Carbon Capture and Storage (CCS) is one of the many ways we can mitigate emissions from power plants, steel mills and cement production facilities, ammonia/ethanol plants and similar facilities. CCS involves collecting CO2 gas from these sources before transporting it and permanently storing it underground.

Transport of CO2 requires compressing it into a liquid state for easier transmission through pipelines to its storage site, where it will then be injected into deep geological formations such as used-up oil or gas reservoirs.

Capturing CO2

Carbon capture and storage technology is an effective tool for mitigating climate change by reducing fossil fuel-based emissions from power plants, industry processes such as cement manufacturing or steel casting, as well as historic CO2 from the air that has built up over time and contributed to global warming.

CCS technologies have been around since 1972 when West Texas saw their inaugural commercial-scale project to capture carbon from natural gas for enhanced oil recovery (EOR).

At present, two primary forms of carbon capture and transport exist: direct air capture (DAC) and post-combustion capture. At DAC plants, huge fans draw air into machines which extract CO2 using chemical processes; these technologies use up a lot of energy and remain costly today. Most current CCS strategies involve extracting CO2 from flue gases at fossil fuel power plants before transporting it for permanent storage in porous rock formations underground.

Transporting CO2

Once carbon has been captured, it needs to be transported. This may involve trucks, railways or ocean vessels. Alternatively, it could be stored deep beneath Earth’s surface in geologic formations like used oil and natural gas reservoirs or deep saline aquifers until eventually being reused or recycled for another purpose.

Carbon Capture, Utilisation, and Storage (CCS) is an integral method for mitigating climate change by collecting greenhouse gas emissions from power plants and other industrial facilities.

CCS technology can be installed at power plants and other large industrial facilities by either directly capturing air or chemically isolating CO2 from exhaust fumes, then transporting it via pipelines (or road or sea when feasible) to storage sites, before finally injecting it deep underground geologic formations for long-term storage, never to return back into the atmosphere.

Utilising CO2

Carbon capture and storage (CCS) is an established technology used to combat climate change. CCS allows industrial processes to become carbon neutral or even reduce their emissions to near zero by extracting CO2 from exhaust gas of power plants or industrial processes before transporting it underground geologic formations for long-term storage.

CO2 from these processes is either stored in saline formations or used to reduce temperature at oil fields for enhanced oil recovery (EOR). CCS projects store over 50 million tons annually – enough to cover annual emissions from an entire country such as Greece or Peru.

Direct air capture (DAC) technology uses fans to funnel air through machines that use chemicals to separate out CO2. Once captured, this liquidized CO2 is compressed and delivered via pipeline to storage sites such as deep saline formations or depleted oil reservoirs for permanent storage.

Storing CO2

CO2 captured from power plants or other industrial sources can be safely sequestered underground or integrated into products like concrete for permanent storage. This process is known as ‘utilisation’ or’sequestration’ within CCUS.

Captured CO2 is then liquefied and transported via ship or pipeline to storage locations. There are various geological-based options for carbon dioxide storage such as saline aquifers or depleted oil and gas reservoirs that are usually located at least 0.62 miles (1km) beneath the surface.

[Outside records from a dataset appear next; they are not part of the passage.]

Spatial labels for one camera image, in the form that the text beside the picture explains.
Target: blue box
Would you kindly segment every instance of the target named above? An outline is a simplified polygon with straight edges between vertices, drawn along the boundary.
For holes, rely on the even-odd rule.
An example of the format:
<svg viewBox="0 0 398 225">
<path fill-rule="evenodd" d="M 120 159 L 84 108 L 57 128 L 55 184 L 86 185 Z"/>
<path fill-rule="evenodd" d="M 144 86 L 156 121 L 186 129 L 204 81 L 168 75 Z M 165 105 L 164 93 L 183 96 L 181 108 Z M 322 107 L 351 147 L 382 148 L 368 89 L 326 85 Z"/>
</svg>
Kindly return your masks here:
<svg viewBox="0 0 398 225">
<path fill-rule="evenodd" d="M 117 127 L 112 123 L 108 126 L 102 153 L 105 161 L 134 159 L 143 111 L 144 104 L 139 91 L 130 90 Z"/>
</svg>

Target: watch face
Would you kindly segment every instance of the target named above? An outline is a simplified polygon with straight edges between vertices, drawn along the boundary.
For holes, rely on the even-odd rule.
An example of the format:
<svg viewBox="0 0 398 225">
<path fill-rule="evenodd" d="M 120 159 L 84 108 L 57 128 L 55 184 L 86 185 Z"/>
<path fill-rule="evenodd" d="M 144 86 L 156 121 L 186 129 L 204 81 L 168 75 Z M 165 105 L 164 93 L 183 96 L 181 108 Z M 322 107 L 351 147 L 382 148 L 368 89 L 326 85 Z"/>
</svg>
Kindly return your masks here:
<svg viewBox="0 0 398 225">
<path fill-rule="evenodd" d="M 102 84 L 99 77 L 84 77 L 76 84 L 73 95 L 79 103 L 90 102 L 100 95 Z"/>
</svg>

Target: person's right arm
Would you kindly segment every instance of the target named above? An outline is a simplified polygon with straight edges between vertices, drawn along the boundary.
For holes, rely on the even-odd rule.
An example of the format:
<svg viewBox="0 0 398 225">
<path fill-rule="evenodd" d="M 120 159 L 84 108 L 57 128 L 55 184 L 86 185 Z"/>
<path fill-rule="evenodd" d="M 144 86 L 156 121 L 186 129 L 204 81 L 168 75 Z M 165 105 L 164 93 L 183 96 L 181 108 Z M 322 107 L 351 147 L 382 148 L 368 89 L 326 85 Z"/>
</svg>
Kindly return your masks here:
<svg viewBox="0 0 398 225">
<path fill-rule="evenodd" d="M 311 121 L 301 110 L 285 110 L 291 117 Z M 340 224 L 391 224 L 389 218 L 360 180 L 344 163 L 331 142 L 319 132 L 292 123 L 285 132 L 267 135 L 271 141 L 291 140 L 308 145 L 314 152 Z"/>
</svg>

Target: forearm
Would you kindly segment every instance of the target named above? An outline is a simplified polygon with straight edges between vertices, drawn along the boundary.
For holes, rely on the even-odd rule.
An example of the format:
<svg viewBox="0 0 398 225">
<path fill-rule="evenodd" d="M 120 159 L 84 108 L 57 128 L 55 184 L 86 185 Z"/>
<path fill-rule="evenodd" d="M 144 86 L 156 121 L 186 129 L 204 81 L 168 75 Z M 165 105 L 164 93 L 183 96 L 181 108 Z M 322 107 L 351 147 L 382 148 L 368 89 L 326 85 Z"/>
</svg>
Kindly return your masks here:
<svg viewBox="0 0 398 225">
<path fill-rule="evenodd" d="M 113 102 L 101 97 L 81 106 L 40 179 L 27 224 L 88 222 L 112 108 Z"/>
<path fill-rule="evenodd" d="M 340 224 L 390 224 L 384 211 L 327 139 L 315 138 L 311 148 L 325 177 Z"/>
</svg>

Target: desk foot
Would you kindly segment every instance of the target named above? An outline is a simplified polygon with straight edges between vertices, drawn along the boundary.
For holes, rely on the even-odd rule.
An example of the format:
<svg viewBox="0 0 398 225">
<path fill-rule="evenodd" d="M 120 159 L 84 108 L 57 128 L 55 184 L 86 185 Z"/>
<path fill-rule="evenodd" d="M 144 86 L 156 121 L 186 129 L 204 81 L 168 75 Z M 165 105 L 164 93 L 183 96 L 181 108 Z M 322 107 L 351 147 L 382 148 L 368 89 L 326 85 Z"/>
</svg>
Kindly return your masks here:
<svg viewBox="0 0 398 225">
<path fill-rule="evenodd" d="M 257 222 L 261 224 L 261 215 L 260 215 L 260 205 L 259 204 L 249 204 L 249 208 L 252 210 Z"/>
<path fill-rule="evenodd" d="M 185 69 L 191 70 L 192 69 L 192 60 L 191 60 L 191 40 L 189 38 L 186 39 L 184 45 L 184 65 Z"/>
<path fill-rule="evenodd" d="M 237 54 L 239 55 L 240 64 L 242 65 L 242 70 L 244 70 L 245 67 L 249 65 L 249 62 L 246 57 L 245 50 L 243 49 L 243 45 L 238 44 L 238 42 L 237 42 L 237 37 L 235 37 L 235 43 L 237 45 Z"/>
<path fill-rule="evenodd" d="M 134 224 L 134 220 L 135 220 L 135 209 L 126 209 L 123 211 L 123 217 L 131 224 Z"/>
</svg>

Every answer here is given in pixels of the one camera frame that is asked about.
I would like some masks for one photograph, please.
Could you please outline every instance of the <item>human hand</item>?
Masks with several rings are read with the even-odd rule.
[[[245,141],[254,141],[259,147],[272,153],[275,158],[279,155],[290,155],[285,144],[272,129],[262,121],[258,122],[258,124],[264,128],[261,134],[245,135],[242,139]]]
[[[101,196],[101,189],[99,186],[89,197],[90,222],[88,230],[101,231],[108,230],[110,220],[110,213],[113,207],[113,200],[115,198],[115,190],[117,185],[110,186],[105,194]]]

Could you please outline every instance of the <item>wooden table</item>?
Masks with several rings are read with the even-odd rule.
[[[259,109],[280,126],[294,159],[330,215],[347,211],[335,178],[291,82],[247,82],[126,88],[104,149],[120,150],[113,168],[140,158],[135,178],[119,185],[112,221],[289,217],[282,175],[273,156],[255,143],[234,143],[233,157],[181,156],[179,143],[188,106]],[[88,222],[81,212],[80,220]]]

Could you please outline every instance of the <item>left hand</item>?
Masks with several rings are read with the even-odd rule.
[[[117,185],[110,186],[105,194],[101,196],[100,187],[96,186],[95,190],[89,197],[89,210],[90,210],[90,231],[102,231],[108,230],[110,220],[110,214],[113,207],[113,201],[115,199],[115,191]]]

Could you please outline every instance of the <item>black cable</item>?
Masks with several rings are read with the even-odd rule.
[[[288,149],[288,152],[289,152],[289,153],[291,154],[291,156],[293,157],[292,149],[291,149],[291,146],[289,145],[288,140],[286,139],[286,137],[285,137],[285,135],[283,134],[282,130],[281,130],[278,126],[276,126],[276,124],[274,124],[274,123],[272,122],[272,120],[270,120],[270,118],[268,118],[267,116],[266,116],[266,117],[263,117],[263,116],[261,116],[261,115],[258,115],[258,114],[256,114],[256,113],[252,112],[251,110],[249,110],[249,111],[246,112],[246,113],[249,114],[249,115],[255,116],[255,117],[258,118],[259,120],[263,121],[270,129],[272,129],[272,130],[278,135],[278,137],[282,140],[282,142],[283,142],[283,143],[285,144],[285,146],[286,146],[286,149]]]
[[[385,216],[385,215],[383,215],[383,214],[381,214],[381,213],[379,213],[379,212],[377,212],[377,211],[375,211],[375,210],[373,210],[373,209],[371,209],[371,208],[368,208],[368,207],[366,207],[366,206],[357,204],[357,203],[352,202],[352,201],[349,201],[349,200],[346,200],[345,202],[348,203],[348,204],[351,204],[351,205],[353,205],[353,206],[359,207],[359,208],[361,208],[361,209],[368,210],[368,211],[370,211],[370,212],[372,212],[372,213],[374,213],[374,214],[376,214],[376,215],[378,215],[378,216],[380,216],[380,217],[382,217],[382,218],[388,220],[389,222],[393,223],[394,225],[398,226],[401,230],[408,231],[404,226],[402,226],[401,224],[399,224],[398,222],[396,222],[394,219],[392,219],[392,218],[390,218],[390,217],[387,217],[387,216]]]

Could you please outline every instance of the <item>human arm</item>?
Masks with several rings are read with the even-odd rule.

Long-term CO2 storage requires certain characteristics in an ideal setting. These include storage resource, injectivity, integrity and depth – for instance saline aquifers should typically be at least 1 mile (1.6km) underground while CO2 injected into impermeable formations like sandstone or basalt can trap CO2 within its structure and prevent it migrating to overlying groundwater sources. Safe CO2 underground storage remains one of the key challenges to meeting global mitigation targets, and this is where CCUS can make an essential contribution.